Easter Sunday rainbow gleams over Scripps Pier
An early morning rainbow lit up the sky over Scripps Pier in Jolla on Easter Sunday as local surfers made their way past the shoreline.
SAN DIEGO (FOX 5/KUSI) -- An early morning rainbow lit up the sky over Scripps Pier in Jolla on Easter Sunday as local surfers made their way past the shoreline.
UC San Diego photographer Erik Jepsen captured the illuminating moment on camera, with one shot even capturing what appears to be a double rainbow.
Scattered showers trickled throughout the region Sunday morning, remnants of an atmospheric river that dumped rain across the region just the day before. In fact, several daily rainfall records were broken in areas like San Diego, Chula Vista, Ramona, Alpine and Vista.
The wet weather created what the National Weather Service has said is “an ideal setup for rainbows." As explained by weather officials, traditional rainbows occurs when “sunlight is spread out into its spectrum of colors and diverted to the eye of the observer by water droplets.”
To explain further, the “bow” part of the word refers to the fact that the rainbow is a group of nearly circular arcs of color all having a common center, said the weather service. Typically, we only see a portion of the entire circle, leading to the bow shape.

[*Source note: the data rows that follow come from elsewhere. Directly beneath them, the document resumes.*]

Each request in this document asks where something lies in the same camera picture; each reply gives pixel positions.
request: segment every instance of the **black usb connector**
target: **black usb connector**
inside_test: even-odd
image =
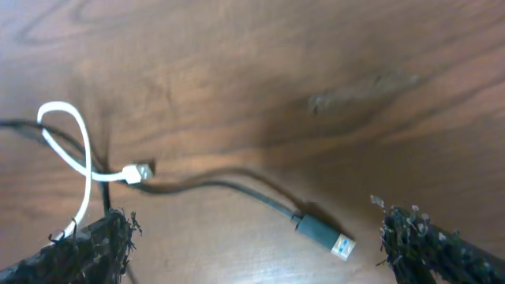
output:
[[[347,260],[356,245],[355,241],[312,215],[294,215],[292,220],[297,223],[298,233],[312,238],[341,260]]]

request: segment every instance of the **black cable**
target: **black cable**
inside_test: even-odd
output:
[[[65,142],[69,143],[72,147],[74,147],[78,152],[84,154],[84,147],[73,137],[71,137],[69,134],[65,133],[64,131],[51,126],[51,125],[46,125],[46,124],[39,124],[36,121],[30,121],[30,120],[24,120],[24,119],[13,119],[13,120],[0,120],[0,127],[8,127],[12,129],[22,129],[24,127],[29,127],[32,129],[46,129],[49,133],[59,137],[60,139],[64,140]],[[36,139],[37,142],[43,145],[47,145],[46,141],[44,139]],[[84,165],[84,161],[82,159],[78,159],[75,155],[72,155],[69,153],[72,158],[74,158],[76,161],[78,161],[81,165]],[[94,160],[96,162],[93,163],[93,170],[96,172],[100,172],[102,174],[108,174],[104,169],[105,166],[102,164],[99,164],[98,159],[94,156]],[[108,212],[110,209],[110,195],[109,195],[109,185],[106,182],[99,182],[100,187],[102,189],[102,195],[103,195],[103,208],[105,212]],[[273,200],[272,198],[265,196],[262,193],[257,192],[254,189],[251,189],[247,186],[230,182],[230,181],[218,181],[218,180],[210,180],[210,181],[202,181],[198,183],[193,183],[189,185],[170,185],[170,184],[165,184],[165,185],[149,185],[146,183],[138,183],[134,185],[128,185],[129,187],[139,189],[142,192],[149,193],[149,194],[155,194],[155,195],[168,195],[168,194],[178,194],[181,192],[188,191],[190,189],[198,189],[198,188],[203,188],[207,186],[219,186],[223,188],[228,188],[228,189],[233,189],[238,192],[242,192],[247,196],[251,196],[252,198],[255,198],[256,200],[259,200],[263,202],[264,204],[268,205],[269,207],[274,208],[275,210],[281,212],[288,218],[292,219],[295,216],[295,212],[291,209],[289,209],[287,206],[279,203],[276,200]]]

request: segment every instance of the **wooden table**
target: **wooden table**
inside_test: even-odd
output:
[[[224,175],[355,238],[347,262],[294,224],[219,188],[146,196],[136,211],[139,283],[391,283],[380,209],[416,204],[435,224],[505,257],[505,2],[41,0],[0,2],[2,118],[65,100],[98,155],[155,158],[156,182]],[[308,112],[311,95],[400,69],[415,88]],[[47,122],[78,136],[65,114]],[[65,226],[84,179],[48,148],[0,133],[0,267]],[[102,214],[94,188],[86,223]]]

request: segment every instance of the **wood grain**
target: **wood grain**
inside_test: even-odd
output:
[[[380,210],[418,205],[505,257],[505,2],[42,0],[0,2],[0,109],[67,100],[111,167],[157,160],[153,182],[218,170],[280,200],[264,176],[355,237],[346,263],[264,205],[223,189],[145,196],[140,283],[390,283],[375,267]],[[401,69],[407,92],[314,117],[311,95]],[[50,123],[78,135],[64,114]],[[0,267],[37,251],[78,208],[84,179],[0,133]],[[86,222],[102,212],[95,189]]]

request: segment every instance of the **wooden surface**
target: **wooden surface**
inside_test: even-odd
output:
[[[221,170],[324,211],[354,237],[344,263],[281,215],[229,190],[145,196],[112,185],[144,236],[139,283],[391,283],[375,267],[379,208],[418,205],[505,257],[505,2],[498,0],[0,1],[0,110],[33,118],[67,100],[98,154],[157,178]],[[401,69],[421,84],[324,115],[310,95]],[[78,135],[64,114],[48,122]],[[75,214],[84,179],[47,148],[0,133],[0,267]],[[98,219],[94,189],[86,222]]]

This was true when it came to Jepsen's captures over the pier Sunday.
With scattered rain showering the county Easter Sunday, the weather service explained that “as light enters the raindrop, it is refracted (the path of the light is bent to a different angle) and some of the light is reflected by the internal, curved, mirror-like surface of the raindrop.”
This creates the colors of a rainbow for observers.